Zmiany nieproporcjonalnie silnie uderzyłyby w te francuskie, niemieckie i włoskie banki, które prowadzą na wielką skalę bankowość inwestycyjną, zmuszając je do wykazania strat na portfelach instrumentów pochodnych. Inne banki regionu oburzają się na decyzję KE o przesunięciu terminu wprowadzenia zmian.
Rada ds. Międzynarodowych Standardów Rachunkowości (RMSR) opublikowała przygotowane zmiany zasad rachunkowości według godziwej wartości (fair value), które przewidują wycenę aktywów według bieżącej wartości rynkowej. Projekt dopuszcza stosowanie rachunkowości amortyzowanego kosztu wobec aktywów, które generują możliwe do przewidzenia przepływy środków finansowych, takich jak kredyty.

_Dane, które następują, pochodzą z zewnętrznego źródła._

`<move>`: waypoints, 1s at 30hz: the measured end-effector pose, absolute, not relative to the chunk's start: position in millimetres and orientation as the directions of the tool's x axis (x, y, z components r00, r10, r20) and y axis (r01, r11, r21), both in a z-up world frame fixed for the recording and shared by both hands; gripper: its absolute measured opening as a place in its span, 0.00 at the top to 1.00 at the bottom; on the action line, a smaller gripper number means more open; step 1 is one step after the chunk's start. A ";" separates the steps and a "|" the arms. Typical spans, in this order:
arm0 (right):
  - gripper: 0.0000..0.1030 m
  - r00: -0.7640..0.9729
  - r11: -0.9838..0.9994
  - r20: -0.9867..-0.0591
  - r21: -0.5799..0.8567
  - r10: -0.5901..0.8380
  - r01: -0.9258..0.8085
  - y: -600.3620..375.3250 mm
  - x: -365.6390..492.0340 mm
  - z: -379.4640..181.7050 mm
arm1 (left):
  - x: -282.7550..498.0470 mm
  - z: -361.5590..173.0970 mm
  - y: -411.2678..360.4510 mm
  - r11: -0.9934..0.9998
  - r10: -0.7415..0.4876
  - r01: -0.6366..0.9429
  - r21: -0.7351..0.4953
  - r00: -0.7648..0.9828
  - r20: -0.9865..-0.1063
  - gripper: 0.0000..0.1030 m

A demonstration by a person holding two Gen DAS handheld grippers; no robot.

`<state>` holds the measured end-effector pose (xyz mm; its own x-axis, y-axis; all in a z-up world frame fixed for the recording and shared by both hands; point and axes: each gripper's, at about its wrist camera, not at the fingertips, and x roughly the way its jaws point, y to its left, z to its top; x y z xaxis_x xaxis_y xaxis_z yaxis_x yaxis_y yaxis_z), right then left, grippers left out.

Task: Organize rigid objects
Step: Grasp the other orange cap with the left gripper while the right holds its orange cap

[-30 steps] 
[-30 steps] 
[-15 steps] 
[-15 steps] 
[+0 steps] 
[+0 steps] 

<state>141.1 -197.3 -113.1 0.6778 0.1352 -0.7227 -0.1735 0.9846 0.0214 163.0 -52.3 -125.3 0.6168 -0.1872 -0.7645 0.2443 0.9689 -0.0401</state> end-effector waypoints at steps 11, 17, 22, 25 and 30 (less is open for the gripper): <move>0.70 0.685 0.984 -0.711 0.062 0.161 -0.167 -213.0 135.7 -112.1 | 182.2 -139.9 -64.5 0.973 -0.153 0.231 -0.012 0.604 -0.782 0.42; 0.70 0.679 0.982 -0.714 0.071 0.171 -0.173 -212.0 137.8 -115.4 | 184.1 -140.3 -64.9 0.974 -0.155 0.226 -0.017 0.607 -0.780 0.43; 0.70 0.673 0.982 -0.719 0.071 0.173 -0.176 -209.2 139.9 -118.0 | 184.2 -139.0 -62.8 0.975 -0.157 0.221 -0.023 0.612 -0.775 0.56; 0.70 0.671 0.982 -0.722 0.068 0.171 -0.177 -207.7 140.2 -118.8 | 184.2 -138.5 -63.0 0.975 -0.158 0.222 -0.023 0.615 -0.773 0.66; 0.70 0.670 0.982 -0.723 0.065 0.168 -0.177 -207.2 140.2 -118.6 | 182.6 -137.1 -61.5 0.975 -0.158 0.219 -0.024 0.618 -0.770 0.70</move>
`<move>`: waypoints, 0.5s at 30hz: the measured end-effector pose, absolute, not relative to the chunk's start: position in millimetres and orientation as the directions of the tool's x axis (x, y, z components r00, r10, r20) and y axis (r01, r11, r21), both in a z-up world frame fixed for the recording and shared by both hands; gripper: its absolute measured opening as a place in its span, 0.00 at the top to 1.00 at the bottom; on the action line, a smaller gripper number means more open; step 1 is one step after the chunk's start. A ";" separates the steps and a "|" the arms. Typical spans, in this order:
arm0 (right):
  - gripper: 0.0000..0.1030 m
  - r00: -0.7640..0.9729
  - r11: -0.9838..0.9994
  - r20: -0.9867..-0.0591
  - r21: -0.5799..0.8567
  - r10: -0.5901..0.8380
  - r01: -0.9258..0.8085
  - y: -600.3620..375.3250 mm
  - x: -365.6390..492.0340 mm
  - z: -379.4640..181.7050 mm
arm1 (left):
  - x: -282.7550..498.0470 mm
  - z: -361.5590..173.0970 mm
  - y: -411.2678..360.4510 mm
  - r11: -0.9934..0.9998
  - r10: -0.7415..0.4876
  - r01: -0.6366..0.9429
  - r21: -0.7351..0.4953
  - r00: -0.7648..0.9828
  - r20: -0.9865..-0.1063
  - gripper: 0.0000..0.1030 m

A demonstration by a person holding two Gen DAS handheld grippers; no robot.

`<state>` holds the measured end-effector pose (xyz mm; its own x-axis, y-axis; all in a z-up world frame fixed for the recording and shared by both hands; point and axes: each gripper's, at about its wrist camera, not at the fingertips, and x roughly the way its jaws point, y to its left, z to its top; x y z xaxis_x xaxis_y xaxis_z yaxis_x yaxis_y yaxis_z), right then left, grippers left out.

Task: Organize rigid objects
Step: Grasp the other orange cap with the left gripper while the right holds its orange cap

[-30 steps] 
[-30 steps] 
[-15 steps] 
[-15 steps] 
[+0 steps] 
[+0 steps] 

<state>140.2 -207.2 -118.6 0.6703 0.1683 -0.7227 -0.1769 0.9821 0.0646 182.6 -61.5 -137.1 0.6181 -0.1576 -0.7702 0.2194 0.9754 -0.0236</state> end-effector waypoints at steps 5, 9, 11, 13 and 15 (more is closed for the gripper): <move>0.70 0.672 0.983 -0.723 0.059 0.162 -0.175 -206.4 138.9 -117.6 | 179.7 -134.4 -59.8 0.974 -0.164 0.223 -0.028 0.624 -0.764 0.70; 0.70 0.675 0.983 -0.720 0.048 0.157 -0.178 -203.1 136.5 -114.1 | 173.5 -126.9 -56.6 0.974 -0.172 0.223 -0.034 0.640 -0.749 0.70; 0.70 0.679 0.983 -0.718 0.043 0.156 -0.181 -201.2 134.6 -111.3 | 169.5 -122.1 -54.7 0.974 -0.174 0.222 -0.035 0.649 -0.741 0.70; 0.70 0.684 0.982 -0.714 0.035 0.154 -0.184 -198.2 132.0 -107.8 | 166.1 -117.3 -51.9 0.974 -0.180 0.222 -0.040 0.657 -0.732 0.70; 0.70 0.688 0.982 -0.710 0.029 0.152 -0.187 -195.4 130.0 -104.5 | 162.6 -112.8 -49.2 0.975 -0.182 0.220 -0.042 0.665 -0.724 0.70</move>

Natomiast aktywa, z których dochodu nie można przewidzieć, m.in. portfele akcji i derywaty, podlegałyby zasadom rachunkowości cen bieżących (mark-to-market). Krytycy uważają , że nowe zasady pogłębiły kryzys, wymuszając na bankach wykazywanie strat na aktywach, gdy nadeszła bessa.
RMSR twierdzi, że przyspieszyła prace nad zmianami w odpowiedzi na apel krajów G20 o wprowadzenie nowych reguł do końca roku. Natomiast KE oświadczyła, że nie wprowadzi zmian przed dokonaniem analizy i rozważy przyjęcie ich w przyszłym roku. W przeciwieństwie do spółek w ponad 80 krajach poza UE europejskie banki i ubezpieczyciele nie będą mogli sporządzić sprawozdań za 2009 rok według nowych zasad.
Douglas Flint, dyrektor finansowy HSBC, mówi, że zwłoka może postawić europejskie spółki w niekorzystnej sytuacji konkurencyjnej. Jego zdaniem zmiany są konieczne ze względu na potrzebę poprawy rachunkowości instrumentów finansowych w odpowiedzi na kryzys finansowy.